* **What to work on**: Please return each line of the listing exactly as given.

***

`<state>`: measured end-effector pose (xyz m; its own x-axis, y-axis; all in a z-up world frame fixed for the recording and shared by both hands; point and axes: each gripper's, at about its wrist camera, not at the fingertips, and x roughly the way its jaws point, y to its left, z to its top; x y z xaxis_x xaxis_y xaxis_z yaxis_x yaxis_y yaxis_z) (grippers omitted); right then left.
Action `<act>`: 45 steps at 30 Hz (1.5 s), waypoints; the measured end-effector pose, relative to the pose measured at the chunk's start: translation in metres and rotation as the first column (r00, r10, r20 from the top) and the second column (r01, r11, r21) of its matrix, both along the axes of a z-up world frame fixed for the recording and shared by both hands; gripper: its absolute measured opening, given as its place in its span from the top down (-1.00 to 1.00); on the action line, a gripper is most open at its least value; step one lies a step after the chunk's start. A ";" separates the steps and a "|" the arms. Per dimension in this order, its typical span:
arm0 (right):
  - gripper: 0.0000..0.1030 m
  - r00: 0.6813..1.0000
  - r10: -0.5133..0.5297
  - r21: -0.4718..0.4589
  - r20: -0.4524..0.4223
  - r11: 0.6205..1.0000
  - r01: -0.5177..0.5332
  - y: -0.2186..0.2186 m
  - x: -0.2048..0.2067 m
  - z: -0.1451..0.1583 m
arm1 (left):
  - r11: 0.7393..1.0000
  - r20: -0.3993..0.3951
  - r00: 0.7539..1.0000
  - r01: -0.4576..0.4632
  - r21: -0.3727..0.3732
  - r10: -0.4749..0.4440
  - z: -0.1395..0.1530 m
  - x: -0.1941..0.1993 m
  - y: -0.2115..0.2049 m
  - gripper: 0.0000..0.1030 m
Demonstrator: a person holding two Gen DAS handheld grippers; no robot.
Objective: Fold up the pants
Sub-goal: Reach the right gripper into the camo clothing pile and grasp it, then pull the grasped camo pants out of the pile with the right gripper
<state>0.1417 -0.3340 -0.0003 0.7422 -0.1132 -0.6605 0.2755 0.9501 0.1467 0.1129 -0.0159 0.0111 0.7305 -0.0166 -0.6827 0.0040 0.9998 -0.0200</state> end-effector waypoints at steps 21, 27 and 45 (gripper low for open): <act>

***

* **Response for this exercise**:
`<state>`: measured end-effector pose (xyz m; its own x-axis, y-axis; all in a z-up world frame fixed for the recording and shared by both hands; point and axes: each gripper's, at about its wrist camera, not at the fingertips, and x roughly the way its jaws point, y to its left, z to its top; x y z xaxis_x xaxis_y xaxis_z yaxis_x yaxis_y yaxis_z) (grippers omitted); right then left.
Action `<act>`: 45 steps at 30 Hz (1.5 s), waypoints; the measured end-effector pose, relative to the pose measured at the chunk's start: translation in metres and rotation as the first column (r00, r10, r20 from the top) and the second column (r01, r11, r21) of its matrix, both along the axes of a z-up world frame fixed for the recording and shared by both hands; gripper: its absolute measured opening, given as its place in its span from the top down (-1.00 to 1.00); on the action line, a gripper is most open at its least value; step one lies a step after the chunk's start. A ";" separates the steps and a "|" the arms. Per dimension in this order, its typical span:
arm0 (right):
  - gripper: 0.0000..0.1030 m
  - r00: 0.6813..1.0000
  - r10: -0.5133..0.5297
  - r21: -0.4718..0.4589
  - r20: -0.4524..0.4223
  - r11: 0.6205..1.0000
  - r01: -0.5177..0.5332
  - y: -0.2186..0.2186 m
  - x: -0.2048..0.2067 m
  - z: -0.1451..0.1583 m
arm1 (left):
  - r11: 0.7393..1.0000
  - r20: -0.3993..0.3951
  - r00: 0.7539..1.0000
  - r01: -0.4576..0.4632
  - r21: -0.3727..0.3732
  - r10: -0.4749..0.4440
  - z: -0.1395..0.1530 m
  - x: -0.1941..0.1993 m
  - y: -0.2115..0.2049 m
  - gripper: 0.0000..0.1030 m
Demonstrator: a person holding two Gen DAS handheld grippers; no robot.
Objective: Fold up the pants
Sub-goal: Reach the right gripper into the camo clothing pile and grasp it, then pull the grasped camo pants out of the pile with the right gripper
<state>0.1417 -0.3340 -0.0003 0.7422 -0.1132 -0.6605 0.2755 0.9501 0.1467 0.1129 -0.0159 0.0111 0.7305 -0.0166 -0.6827 0.0040 0.9998 -0.0200</state> end-effector waypoints at steps 21, 27 and 45 (gripper low for open): <act>

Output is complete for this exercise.